— Никаких больше лиловых виноградных гроздьев и ароматной воды, а? — поддразнил его Касым.
— Я такого не ждал, — признался Зилл.
— Ну еще бы.
— Тем не менее это даже прекраснее, не пойму почему.
— Ничего тут прекрасного нет, — брызнул слюной Касым. — Пустыня не море, чего в ней прекрасного?
Они впервые без колебаний погрузились в ночь. Поспешный шаг верблюдицы Касыма свидетельствовал о решимости как можно скорее завоевать эту землю, словно он собирался за один пробег сблизиться с пустыней столь же прочно, как за много лет с волнами.
— С такой скоростью, — сухо заметил Юсуф, — можно промчаться мимо связных, которые даже нас не заметят.
Касым, по-прежнему переживая обиду, пребывал в воинственном настроении.
— Сказано было: без промедления. Ты ж видел записку.
— По-моему, там не сказано, что надо мчаться со скоростью диких ослов.
— Сам сбавляй скорость. Я тебя дожидаться не буду.
— Ты капитан.
— Правильно, — кивнул Касым. — Я ставлю паруса.
Им посчастливилось. Погода стояла не по сезону умеренная, наплывшие тучи смягчили жестокое солнце, в воздушных карманах веял на удивление прохладный ветерок; благодаря прихотливым ветрам летняя растительность зеленела пышнее, чем можно было надеяться. Но от потрескавшейся земли шел убийственный жар, особенно для Зилла, привыкшего разбирать мелкий почерк в сумрачных комнатах.
— Почти как дома, — проговорил Даниил.
— В Александрии? — уточнил Зилл, обрадованный, что копт завязал разговор.
— Оштукатуренные стены сверкают, — кивнул Даниил. — Ослепнуть можно.
— Об этом я слышал, — признался Зилл. — А еще говорят, что в Египте от влажности портится зрение.
— Я вижу так же плохо, как слышу, — сказал Даниил на удивление обезличенным тоном, словно не был уверен сам в себе. — На меня однажды медуза напала. Наверно, в глаза яд попал.
— Когда нырял за жемчугом?.
— Нырял, спасая жертвы кораблекрушений, под Александрией, — первые уроки.
— Мне всегда хотелось побывать в Александрии. В тамошней библиотеке, да упокоит Аллах ее душу.
— Ее сожгли.
— Это я и имею в виду. И маяк.
— Маяк рухнул при землетрясении десять лет назад. Это разные вещи.

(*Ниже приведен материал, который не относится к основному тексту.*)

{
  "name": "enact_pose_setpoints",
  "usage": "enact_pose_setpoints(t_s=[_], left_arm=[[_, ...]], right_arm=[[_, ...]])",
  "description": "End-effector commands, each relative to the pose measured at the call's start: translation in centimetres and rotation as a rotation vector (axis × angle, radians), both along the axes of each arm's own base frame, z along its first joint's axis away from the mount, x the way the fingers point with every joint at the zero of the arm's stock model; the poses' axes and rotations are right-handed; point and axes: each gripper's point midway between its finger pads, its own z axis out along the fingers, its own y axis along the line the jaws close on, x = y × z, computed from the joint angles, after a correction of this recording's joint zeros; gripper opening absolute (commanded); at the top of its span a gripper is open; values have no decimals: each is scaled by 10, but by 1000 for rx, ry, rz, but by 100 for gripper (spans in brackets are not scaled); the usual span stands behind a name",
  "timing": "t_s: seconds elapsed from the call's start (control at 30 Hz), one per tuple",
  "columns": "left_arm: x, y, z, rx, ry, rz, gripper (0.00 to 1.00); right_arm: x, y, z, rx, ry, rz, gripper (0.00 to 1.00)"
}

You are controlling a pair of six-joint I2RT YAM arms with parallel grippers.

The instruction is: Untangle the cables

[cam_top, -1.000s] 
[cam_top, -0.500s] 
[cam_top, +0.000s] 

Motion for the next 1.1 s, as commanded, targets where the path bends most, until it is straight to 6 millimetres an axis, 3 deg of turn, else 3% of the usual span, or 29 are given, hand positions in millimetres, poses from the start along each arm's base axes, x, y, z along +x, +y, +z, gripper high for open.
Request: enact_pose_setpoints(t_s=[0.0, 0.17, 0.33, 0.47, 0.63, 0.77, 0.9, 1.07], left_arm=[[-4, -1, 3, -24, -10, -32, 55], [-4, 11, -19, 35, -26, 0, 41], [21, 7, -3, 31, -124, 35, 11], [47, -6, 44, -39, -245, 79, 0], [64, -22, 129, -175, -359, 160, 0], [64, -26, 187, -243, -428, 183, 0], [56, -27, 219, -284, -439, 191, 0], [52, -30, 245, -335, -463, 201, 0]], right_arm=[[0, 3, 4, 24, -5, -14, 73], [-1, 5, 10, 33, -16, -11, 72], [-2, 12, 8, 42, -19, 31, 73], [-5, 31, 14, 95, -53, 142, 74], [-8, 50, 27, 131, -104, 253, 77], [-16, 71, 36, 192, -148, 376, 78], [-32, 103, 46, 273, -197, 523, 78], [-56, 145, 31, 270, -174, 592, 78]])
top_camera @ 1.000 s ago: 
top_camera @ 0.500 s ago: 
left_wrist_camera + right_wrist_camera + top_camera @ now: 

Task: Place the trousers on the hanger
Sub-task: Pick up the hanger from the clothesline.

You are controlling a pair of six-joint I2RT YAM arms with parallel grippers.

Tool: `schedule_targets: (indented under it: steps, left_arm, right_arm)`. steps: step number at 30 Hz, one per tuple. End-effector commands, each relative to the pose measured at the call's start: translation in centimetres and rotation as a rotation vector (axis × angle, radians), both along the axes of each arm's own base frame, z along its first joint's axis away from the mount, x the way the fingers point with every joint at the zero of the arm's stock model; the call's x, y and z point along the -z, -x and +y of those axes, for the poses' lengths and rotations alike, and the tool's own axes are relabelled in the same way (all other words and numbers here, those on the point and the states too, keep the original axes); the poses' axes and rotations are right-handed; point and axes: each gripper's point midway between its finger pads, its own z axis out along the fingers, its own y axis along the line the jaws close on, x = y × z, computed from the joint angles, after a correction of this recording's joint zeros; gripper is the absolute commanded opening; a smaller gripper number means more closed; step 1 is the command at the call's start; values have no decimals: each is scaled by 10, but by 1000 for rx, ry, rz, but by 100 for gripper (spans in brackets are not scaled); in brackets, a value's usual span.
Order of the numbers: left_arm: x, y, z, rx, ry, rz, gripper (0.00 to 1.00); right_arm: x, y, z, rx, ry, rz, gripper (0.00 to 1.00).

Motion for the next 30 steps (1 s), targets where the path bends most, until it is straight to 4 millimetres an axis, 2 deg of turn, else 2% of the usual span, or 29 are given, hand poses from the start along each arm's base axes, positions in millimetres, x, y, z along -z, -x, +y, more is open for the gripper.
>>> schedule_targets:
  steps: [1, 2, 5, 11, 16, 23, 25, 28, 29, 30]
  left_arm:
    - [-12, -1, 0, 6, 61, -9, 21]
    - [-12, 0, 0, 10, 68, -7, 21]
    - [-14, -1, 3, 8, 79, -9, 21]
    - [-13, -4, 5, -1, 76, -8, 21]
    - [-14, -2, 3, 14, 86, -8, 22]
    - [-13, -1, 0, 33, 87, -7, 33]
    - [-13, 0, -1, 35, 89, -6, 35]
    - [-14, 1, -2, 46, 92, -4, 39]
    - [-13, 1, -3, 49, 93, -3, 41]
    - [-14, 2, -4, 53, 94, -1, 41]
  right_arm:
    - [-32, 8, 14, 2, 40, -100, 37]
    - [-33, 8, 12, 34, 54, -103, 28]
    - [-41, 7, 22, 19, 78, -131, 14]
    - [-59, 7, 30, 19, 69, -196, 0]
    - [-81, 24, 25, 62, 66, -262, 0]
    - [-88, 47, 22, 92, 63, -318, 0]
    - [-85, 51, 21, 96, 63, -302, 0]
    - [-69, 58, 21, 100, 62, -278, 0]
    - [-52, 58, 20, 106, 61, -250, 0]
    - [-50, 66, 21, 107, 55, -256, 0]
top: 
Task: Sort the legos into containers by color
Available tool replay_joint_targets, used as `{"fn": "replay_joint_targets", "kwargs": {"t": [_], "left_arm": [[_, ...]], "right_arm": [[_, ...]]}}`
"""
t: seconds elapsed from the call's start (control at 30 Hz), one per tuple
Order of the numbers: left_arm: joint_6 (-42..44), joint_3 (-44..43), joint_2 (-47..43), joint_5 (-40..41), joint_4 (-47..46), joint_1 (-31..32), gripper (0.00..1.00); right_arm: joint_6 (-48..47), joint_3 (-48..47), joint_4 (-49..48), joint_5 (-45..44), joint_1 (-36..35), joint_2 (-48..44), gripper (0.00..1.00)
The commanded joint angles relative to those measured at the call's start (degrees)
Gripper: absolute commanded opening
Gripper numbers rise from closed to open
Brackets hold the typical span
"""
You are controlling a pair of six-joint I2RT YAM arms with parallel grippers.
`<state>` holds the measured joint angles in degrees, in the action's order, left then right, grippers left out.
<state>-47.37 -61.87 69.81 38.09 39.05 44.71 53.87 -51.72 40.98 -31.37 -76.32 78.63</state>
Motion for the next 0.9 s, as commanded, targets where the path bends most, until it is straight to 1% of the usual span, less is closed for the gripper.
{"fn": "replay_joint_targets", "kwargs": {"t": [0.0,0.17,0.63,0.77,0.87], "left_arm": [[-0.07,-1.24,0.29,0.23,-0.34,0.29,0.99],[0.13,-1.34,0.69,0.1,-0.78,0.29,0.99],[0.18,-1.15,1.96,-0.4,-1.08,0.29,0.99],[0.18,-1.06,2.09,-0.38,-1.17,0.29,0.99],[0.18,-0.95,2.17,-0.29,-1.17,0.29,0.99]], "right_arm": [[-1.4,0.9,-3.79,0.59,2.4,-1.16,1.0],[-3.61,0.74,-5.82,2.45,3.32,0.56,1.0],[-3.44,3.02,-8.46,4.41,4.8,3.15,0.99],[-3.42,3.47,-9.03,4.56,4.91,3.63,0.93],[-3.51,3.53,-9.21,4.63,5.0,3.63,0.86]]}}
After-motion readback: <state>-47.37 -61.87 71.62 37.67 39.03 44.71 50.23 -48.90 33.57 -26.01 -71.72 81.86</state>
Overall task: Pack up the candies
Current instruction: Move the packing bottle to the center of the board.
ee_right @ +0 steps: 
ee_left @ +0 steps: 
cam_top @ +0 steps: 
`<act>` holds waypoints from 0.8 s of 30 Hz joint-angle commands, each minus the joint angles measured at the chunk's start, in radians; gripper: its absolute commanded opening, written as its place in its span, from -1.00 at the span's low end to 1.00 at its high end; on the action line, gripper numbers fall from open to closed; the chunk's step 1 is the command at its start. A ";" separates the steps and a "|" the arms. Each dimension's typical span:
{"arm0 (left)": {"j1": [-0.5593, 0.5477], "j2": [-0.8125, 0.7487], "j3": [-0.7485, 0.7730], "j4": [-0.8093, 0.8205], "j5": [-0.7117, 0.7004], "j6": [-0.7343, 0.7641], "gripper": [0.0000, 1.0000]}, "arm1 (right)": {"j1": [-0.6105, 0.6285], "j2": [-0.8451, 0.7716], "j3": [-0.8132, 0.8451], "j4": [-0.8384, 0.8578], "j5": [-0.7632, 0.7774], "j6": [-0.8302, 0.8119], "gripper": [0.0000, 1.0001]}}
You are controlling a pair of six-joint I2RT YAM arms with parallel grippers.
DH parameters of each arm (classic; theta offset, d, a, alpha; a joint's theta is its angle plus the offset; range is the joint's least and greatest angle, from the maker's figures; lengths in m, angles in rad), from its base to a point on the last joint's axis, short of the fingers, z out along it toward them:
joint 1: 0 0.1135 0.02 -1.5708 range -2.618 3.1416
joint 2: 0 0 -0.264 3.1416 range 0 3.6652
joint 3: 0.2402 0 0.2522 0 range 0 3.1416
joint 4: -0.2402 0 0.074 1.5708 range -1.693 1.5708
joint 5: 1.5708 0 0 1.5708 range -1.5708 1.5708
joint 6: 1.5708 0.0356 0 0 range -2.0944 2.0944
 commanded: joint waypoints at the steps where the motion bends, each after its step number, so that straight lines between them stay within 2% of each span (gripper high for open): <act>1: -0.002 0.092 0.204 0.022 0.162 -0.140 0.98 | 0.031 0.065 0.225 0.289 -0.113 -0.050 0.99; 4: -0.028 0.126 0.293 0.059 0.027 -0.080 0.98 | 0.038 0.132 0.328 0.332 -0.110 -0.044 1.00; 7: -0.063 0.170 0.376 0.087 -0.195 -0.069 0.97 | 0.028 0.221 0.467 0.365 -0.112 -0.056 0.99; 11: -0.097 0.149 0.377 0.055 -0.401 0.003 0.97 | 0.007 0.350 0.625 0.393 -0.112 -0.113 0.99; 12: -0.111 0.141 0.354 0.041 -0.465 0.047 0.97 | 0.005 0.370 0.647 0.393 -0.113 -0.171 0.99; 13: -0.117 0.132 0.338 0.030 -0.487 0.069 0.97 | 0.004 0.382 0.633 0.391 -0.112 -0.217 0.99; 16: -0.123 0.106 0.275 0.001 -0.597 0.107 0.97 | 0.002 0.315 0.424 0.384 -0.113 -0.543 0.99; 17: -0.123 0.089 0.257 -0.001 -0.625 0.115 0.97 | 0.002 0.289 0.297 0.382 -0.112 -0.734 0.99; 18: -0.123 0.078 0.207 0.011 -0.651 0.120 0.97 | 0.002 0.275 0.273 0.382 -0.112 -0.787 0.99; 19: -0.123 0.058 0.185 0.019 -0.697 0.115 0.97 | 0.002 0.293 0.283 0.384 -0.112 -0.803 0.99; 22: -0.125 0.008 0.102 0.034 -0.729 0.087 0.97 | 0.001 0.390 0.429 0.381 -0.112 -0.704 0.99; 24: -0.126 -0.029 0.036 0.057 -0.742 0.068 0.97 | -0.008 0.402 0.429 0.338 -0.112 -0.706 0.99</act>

— Все равно… — Зилл сменил тему. — Ты сказал аль-Рашиду, что бывал на краю пустыни, значит хотя бы знаком с песками?
— Бежав из Александрии, — с угрюмой усмешкой подтвердил Даниил, — мы проходили через аль-Аскар по пути к монастырю Святого Антония. Пески тянутся до самих пирамид.
— Говорят, кто напьется из Нила возле аль-Аскара, не скоро пожелает вновь хлебнуть той воды.
— Гнилая вода, — уверенно заявил Даниил.
— Можно спросить, почему вы бежали? — осмелился полюбопытствовать Зилл.
— От чумы, наводнений и прочего. Царский наместник преследовал наш народ. Сначала отправились добывать жемчуг в Нубию, потом в Харак в Персидском заливе, где я познакомился с Тауком.
— Там нашел счастье?
— Попал в ад. Там мы были рабами. Вечно в долгах, а нашей едой побрезговали бы собаки. Понимаешь, мы начали воровать. Это ничего не значит. Вынужденная необходимость. Твой дядя знает.
— Мой дядя предпочитает закрывать глаза на то, что другие, возможно, считают порочным. В каком-то смысле у него есть свои достоинства.
Даниил неопределенно кивнул:
— В море мы обрели свободу.
— Завидую такой свободе.
— Хотя это тоже не рай, — хмыкнул Даниил, погрузившись в воспоминания.
— Его нет в этом мире.
— Нет, есть, — с необычной настойчивостью возразил Даниил, широким жестом обводя горизонт, где занавесом висела песочная дымка, скрывая великую тайну. — Там. Где-то там.
— Надеюсь, ты прав.
— Я всегда прав, — объявил Даниил, послав вперед верблюдицу вдогонку за Касымом, и Зиллу пришло в голову, что молодой копт старается переделать себя по образу и подобию решительного капитана. Только неясно, стоит ли из-за этого беспокоиться.